Come può essere che Parigi, questa città dei piaceri sensuali, non abbia bagni persiani? Come mai nessun imprenditore ha portato due bagnini da Tbilisi? Sarebbe un grande gesto filantropico e, cosa ancora più importante, un vero guadagno.”
“Completamente ricoperto dalla schiuma tiepida, bianca come il latte, leggera e aerea, mi lasciai guidare verso la piscina e vi entrai come se una forza irresistibile mi attrasse, come se fosse popolata da ninfe che avevano rapito Iolao. Tutti i miei compagni furono trattati allo stesso modo, ma io mi occupavo solo di me stesso. Solo nella piscina sentii come se mi svegliassi, e con un po’ di riluttanza mi riconnettei con il mondo esterno. Passammo circa cinque minuti nelle piscine e poi uscimmo. Lunghi lenzuoli perfettamente bianchi erano stesi sui letti del vestibolo; l’aria fredda ci colpì all’inizio, ma ci donò una nuova sensazione di piacere. Ci sedemmo su quei letti e ci portarono le pipe.”

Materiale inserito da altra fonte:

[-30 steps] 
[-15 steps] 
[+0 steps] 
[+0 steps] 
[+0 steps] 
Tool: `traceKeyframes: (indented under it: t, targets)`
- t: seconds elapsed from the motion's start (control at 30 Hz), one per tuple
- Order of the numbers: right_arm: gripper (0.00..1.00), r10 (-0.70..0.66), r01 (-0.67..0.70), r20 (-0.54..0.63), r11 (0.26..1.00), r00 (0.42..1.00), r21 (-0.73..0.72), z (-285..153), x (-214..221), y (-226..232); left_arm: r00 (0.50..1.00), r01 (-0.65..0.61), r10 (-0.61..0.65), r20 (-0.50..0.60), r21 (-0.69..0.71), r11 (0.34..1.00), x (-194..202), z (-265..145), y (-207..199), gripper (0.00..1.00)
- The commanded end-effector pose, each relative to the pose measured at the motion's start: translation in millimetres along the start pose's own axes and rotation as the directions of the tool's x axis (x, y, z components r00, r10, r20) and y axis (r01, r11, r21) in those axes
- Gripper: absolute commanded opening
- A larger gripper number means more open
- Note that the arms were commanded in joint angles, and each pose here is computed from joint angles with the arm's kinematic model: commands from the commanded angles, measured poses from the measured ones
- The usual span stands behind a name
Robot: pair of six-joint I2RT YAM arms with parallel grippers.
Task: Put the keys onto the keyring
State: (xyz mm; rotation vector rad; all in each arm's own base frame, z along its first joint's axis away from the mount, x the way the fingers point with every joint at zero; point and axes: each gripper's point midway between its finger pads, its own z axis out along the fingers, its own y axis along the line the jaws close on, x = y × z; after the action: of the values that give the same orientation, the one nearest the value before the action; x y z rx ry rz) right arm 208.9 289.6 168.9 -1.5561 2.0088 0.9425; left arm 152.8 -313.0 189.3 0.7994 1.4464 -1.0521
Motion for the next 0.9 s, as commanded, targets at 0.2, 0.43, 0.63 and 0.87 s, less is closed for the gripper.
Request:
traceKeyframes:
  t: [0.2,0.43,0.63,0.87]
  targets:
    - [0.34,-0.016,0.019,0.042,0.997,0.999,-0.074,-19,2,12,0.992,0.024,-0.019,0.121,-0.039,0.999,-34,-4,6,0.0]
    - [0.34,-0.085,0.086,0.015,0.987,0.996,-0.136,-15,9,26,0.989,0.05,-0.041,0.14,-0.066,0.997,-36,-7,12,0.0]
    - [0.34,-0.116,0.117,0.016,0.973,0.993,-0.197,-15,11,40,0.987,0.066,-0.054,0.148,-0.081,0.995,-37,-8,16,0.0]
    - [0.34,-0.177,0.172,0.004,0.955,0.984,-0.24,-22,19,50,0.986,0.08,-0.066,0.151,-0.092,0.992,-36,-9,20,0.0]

“Capisco perché fumare sia tipico in Oriente, dove il tabacco è un profumo e il fumo passa attraverso acqua aromatizzata e tubi d’ambra. Ma una pipa di argilla, o un falso sigaro cubano, che arriva dall’Algeria o dal Belgio, e che si mastica tanto quanto si fuma… puah! C’era da scegliere: kalyan, chibouk e hookah, e ognuno poteva sentirsi turco, persiano o indiano a piacere.
Per completare la serata, uno dei bagnini tirò fuori un tipo di chitarra a un piede che ruota su quella gamba, così che le corde cercano l’arco e non il contrario, e cominciò a suonare una melodia lamentosa accompagnando versi di Saadi. Questa musica ci cullò così dolcemente che chiudemmo gli occhi, e kalyan, chibouk e hookah ci sfuggirono di mano, e sì, ci addormentammo.”
Kayhan Kalhor: Improvisazione in modalità Shustari a kamanche, accompagnata al tombak da Navid Afghah. Teheran, 2020
“Durante le sei settimane che trascorsi a Tbilisi, visitai i bagni persiani ogni due giorni.”